Your instructions: Return the records in full, with every character preserved.

Data extract:
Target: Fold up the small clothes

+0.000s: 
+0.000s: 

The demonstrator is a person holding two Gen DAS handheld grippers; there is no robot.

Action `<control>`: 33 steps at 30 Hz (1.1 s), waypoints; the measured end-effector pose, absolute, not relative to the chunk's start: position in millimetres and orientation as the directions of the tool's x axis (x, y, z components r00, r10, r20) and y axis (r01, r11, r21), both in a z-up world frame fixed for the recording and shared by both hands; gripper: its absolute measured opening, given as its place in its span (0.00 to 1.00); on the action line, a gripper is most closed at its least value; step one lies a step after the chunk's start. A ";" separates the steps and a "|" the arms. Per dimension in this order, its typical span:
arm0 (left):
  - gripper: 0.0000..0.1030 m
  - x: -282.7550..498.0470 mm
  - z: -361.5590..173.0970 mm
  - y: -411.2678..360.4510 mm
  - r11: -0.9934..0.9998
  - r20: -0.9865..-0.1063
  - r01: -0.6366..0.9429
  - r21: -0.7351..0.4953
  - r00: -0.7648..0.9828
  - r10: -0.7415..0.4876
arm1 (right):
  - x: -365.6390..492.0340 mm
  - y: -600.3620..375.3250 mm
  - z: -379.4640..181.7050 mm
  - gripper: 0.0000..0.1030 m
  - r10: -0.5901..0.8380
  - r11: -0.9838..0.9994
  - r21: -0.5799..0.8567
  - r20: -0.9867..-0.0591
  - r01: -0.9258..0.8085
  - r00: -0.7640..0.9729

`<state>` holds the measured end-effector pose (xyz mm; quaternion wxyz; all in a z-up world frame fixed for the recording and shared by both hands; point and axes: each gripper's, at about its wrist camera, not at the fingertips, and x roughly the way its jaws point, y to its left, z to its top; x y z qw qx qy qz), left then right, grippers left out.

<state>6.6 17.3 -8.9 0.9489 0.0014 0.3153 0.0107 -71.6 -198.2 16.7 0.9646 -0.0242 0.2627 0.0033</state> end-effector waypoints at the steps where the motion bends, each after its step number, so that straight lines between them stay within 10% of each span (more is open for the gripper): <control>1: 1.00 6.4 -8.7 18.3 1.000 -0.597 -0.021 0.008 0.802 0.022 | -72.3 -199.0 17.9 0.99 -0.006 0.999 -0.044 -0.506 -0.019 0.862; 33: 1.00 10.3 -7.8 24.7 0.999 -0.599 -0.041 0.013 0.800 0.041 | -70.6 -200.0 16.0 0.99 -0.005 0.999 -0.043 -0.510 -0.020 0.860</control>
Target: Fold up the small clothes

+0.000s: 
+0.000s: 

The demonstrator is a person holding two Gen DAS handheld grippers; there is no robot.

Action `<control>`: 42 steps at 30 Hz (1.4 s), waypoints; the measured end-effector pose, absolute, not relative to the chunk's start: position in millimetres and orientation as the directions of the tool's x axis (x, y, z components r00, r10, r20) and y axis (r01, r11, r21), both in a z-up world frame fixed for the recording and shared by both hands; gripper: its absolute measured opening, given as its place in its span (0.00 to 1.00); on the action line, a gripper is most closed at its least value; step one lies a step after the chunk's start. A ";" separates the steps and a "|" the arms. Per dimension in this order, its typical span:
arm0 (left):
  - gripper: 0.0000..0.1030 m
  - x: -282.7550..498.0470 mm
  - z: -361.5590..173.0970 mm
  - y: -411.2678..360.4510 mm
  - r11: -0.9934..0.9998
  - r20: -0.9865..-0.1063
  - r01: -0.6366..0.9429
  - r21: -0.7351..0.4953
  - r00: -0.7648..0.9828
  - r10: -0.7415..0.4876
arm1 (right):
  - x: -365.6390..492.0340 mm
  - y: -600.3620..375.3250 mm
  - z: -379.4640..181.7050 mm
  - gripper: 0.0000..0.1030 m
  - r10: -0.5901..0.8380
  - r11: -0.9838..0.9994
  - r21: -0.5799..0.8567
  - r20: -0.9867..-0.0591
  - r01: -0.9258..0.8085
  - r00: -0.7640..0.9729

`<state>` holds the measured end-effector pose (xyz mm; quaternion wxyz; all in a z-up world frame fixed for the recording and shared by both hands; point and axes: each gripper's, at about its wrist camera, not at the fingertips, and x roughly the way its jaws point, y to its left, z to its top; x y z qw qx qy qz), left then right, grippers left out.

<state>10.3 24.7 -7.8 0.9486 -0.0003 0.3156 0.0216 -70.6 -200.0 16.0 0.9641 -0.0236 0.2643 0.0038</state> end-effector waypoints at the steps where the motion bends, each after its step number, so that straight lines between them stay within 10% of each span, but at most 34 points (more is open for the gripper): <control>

Solution below:
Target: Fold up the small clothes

+0.000s: 
+0.000s: 

The demonstrator is a person holding two Gen DAS handheld grippers; there is no robot.

Action `<control>`: 33 steps at 30 Hz (1.1 s), waypoints; the measured end-effector pose, absolute, not relative to the chunk's start: position in millimetres and orientation as the directions of the tool's x axis (x, y, z components r00, r10, r20) and y axis (r01, r11, r21), both in a z-up world frame fixed for the recording and shared by both hands; gripper: its absolute measured opening, given as its place in its span (0.00 to 1.00); on the action line, a gripper is most closed at its least value; step one lies a step after the chunk's start. A ";" separates the steps and a "|" the arms. Per dimension in this order, its typical span:
arm0 (left):
  - gripper: 0.0000..0.1030 m
  - x: -282.7550..498.0470 mm
  - z: -361.5590..173.0970 mm
  - y: -411.2678..360.4510 mm
  - r11: -0.9934..0.9998
  - r20: -0.9865..-0.1063
  - r01: -0.6366..0.9429
  - r21: -0.7351..0.4953
  - r00: -0.7648..0.9828
  - r10: -0.7415..0.4876
arm1 (right):
  - x: -365.6390..492.0340 mm
  - y: -600.3620..375.3250 mm
  - z: -379.4640..181.7050 mm
  - gripper: 0.0000..0.1030 m
  - r10: -0.5901..0.8380
  - r11: -0.9838..0.9994
  - r21: -0.5799..0.8567
  - r20: -0.9867..-0.0591
  - r01: -0.9258..0.8085
  - r00: -0.7640..0.9729

`<state>` holds the measured end-effector pose (xyz mm; quaternion wxyz; all in a z-up world frame fixed for the recording and shared by both hands; point and axes: each gripper's, at about its wrist camera, not at the fingertips, and x roughly the way its jaws point, y to its left, z to its top; x y z qw qx qy qz), left then right, grippers left out.

<state>6.6 17.3 -8.9 0.9489 0.0014 0.3153 0.0107 -71.6 -198.2 16.7 0.9646 -0.0242 0.2627 0.0033</state> end-effector waypoints at the steps where the motion bends, each after its step number, so that straight lines between them stay within 10% of each span (more is open for the gripper): <control>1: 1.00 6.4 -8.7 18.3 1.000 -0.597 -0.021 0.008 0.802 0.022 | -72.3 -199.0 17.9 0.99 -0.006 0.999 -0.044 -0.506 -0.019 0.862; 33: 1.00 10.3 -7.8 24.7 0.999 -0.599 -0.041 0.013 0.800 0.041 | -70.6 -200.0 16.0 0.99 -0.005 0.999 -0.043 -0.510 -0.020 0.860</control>
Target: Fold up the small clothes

+0.000s: 
+0.000s: 

The demonstrator is a person holding two Gen DAS handheld grippers; there is no robot.

Action `<control>`: 42 steps at 30 Hz (1.4 s), waypoints; the measured end-effector pose, absolute, not relative to the chunk's start: position in millimetres and orientation as the directions of the tool's x axis (x, y, z components r00, r10, r20) and y axis (r01, r11, r21), both in a z-up world frame fixed for the recording and shared by both hands; gripper: its absolute measured opening, given as its place in its span (0.00 to 1.00); on the action line, a gripper is most closed at its least value; step one lies a step after the chunk's start. A ";" separates the steps and a "|" the arms. Per dimension in this order, its typical span:
arm0 (left):
  - gripper: 0.0000..0.1030 m
  - x: -282.7550..498.0470 mm
  - z: -361.5590..173.0970 mm
  - y: -411.2678..360.4510 mm
  - r11: -0.9934..0.9998
  - r20: -0.9865..-0.1063
  - r01: -0.6366..0.9429
  - r21: -0.7351..0.4953
  - r00: -0.7648..0.9828
  - r10: -0.7415..0.4876
arm1 (right):
  - x: -365.6390..492.0340 mm
  - y: -600.3620..375.3250 mm
  - z: -379.4640..181.7050 mm
  - gripper: 0.0000..0.1030 m
  - r10: -0.5901..0.8380
  - r11: -0.9838..0.9994
  - r21: -0.5799..0.8567
  - r20: -0.9867..-0.0591
  - r01: -0.9258..0.8085
  - r00: -0.7640..0.9729

`<state>` holds the measured end-effector pose (xyz mm; quaternion wxyz; all in a z-up world frame fixed for the recording and shared by both hands; point and axes: each gripper's, at about its wrist camera, not at the fingertips, and x roughly the way its jaws point, y to its left, z to its top; x y z qw qx qy qz), left then right, grippers left out.

<state>10.3 24.7 -7.8 0.9486 -0.0003 0.3156 0.0216 -70.6 -200.0 16.0 0.9641 -0.0236 0.2643 0.0038</state> end-effector waypoints at the steps where the motion bends, each after its step number, so that straight lines between them stay within 10% of each span, but at most 34 points (more is open for the gripper): <control>

Nothing more belongs to this exercise.